Market vs Cooperative: Farmers getting wiser

 

 

 

Cooperative model has proved its superiority in the paddy procurement drive sweeping many states of the country. The difference between market economy and Cooperative model is too obvious to be overlooked.

Poor farmers who produce grains toiling in fields never got a just return of their labour earlier. The middlemen used to buy their produce for a song and sell them with a huge profit margin in the market. The scenario changed by the intervention of cooperative societies in a big way.

States of Bihar, Chhattisgarh and West Bengal, among others, employed Primary Agricultural Cooperative Societies in the procurement of paddy thereby reducing the role of the middleman to a minimum.

Indiancooperative.com correspondent touring Bihar to find out the role of PACs in paddy procurement has reported huge differences in paddy rates between PACs and the market.

While paddy was being sold at Rs 1080 per quintal at PACs the same was fetching a meager Rs 550 in the market. PACs have also set higher rate for the superior grains. Farmers could be seen lining up at the PACs offices to sell their produce in sacs.

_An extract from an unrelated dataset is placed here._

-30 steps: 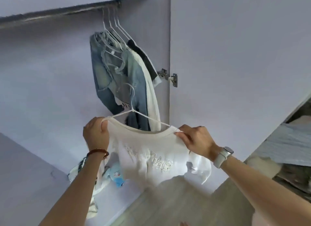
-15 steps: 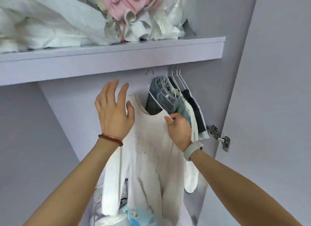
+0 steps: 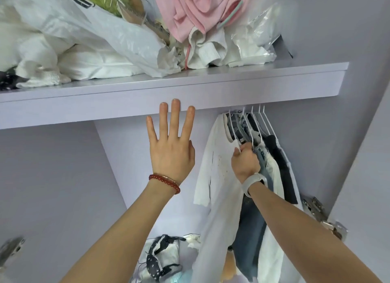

There are though incidents of the middleman approaching the farmers in villages and offering them cash they (farmers) are in great need of. These middlemen have also been found dissuading farmers from going to PACS giving them wrong information about PACs.

In one such case a farmer, U P Yadav of the village Jhitki in the district of Madhubani in north Bihar complained to Indiancooperative.com that the middleman offered him cash by visiting his field at a much reduced rate. Short of money, he accepted it.

But when he came to know of the difference in price through our correspondent his effort to return money and get back his paddy from the middleman was met with stiff resistance.

These are not isolated cases. Many more poor farmers have fallen victim to this tactic. There is an urgent need to popularize the paddy procurement drive through cooperatives. There is also a need to instill confidence among the farmers of an assured return of their produce through PACs.